The degrowth niche: What does it mean for Steady State Manchester and a Viable Economy?

by James Scott Vandeventer                                                                         click for pdf version

Radical ideas and actions guide our work at Steady State Manchester as we advocate a better future for Greater Manchester. Our vision for a viable economy, and related policiesfor the Greater Manchester city-region, are informed by research and practice that challenge the dominance of economic growth, that embody social values such as cooperation, solidarity, and equality, and that promote stewardship for the planet. Among these influences on our work, the degrowth movement is gaining momentum as an alternative vision for the future. As it continues to develop, degrowth can and should continue to be an inspiration for Steady State Manchester and other groups that work toward a better future.

In a recently published journal article ‘A Degrowth Transition: Pathways for the Degrowth Niche to Replace the Capitalist-Growth Regime’, Claudio Cattaneo, Christos Zografos and myself argue that degrowth is a radical innovation to the current socio-economic system. Through an analysis of degrowth literature, we show how the field is developing over time and consider potential pathways it might follow into the future. We argue that degrowth is a niche – a small, relatively protected pocket of research and practice that is continuing to develop – and that it presents a compelling alternative to the dominant socio-economic system, what we call the ‘capitalist-growth regime.’ By understanding degrowth as a niche and how it is developing, Steady State Manchester and others can develop better ways for advancing our vision for the future.

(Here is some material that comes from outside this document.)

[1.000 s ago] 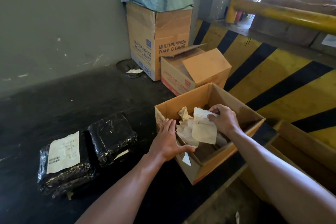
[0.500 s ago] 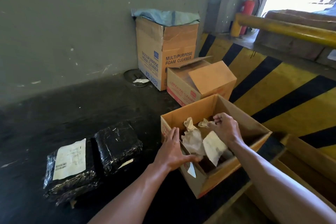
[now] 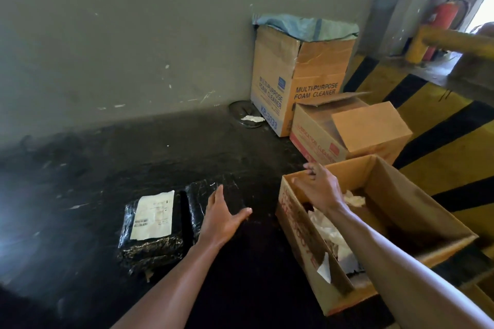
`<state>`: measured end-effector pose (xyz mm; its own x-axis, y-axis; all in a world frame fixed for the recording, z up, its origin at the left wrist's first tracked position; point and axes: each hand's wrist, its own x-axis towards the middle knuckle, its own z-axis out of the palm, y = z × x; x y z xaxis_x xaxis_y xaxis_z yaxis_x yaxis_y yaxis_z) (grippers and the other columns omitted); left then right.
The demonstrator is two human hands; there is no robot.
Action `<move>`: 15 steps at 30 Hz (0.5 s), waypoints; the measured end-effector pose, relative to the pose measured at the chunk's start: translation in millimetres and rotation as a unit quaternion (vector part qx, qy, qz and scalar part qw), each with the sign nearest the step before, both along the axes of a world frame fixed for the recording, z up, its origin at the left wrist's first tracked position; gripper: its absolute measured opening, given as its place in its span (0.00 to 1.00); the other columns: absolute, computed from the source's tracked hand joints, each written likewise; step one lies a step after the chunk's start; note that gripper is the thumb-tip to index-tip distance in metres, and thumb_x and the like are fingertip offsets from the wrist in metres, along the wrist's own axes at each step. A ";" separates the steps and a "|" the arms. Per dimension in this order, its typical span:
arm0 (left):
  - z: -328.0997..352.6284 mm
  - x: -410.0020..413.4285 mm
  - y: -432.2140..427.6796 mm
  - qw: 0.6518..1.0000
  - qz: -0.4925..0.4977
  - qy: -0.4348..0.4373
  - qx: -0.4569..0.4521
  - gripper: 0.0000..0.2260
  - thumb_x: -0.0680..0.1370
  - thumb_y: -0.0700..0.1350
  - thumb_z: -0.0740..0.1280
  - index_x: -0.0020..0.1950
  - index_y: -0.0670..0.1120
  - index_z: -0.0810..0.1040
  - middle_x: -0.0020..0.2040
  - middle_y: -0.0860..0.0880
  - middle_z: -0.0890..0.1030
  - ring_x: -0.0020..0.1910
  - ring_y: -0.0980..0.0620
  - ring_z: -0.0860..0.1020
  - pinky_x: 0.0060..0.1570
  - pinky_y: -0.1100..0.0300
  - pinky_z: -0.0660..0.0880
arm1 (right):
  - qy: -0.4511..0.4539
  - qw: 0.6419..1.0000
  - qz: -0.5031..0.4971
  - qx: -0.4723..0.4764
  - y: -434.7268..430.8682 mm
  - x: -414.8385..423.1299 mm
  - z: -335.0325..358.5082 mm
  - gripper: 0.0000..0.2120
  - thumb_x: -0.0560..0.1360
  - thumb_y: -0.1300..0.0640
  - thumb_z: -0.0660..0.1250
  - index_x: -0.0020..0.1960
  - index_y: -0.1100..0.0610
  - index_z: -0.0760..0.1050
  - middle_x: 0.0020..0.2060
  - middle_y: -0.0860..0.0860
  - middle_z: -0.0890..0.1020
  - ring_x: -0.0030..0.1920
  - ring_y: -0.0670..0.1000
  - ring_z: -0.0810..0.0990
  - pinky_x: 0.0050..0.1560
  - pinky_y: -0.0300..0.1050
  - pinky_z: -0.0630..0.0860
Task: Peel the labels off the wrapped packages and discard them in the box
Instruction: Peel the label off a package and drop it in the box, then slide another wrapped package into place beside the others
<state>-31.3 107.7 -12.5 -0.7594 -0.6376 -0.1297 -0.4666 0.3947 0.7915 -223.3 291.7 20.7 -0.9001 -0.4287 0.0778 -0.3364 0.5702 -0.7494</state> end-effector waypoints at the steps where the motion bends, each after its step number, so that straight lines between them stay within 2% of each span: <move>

This blog post will summarise the findings of our research, discuss two potential pathways into the future we identify, and comment on the relevance of this research for Steady State Manchester and our vision of a viable economy. I also include, for the visually inclined, some cool visualisations of degrowth research and citation networks.

The degrowth niche

To establish degrowth as a niche, my co-authors and I critically apply what is known as the multi-level perspective framework (Geels, 2004) and analyse degrowth literature to understand and visualise the dynamics of degrowth research. Because tables and charts can be terribly dry, I refer you to the article, (also available from author by request) for the full results of our analysis. Suffice it to say, the amount of publications and the citations of degrowth literature are both increasing over time, but there are a relative few number of authors both that are most frequently publishing degrowth research and that have highly-cited publications.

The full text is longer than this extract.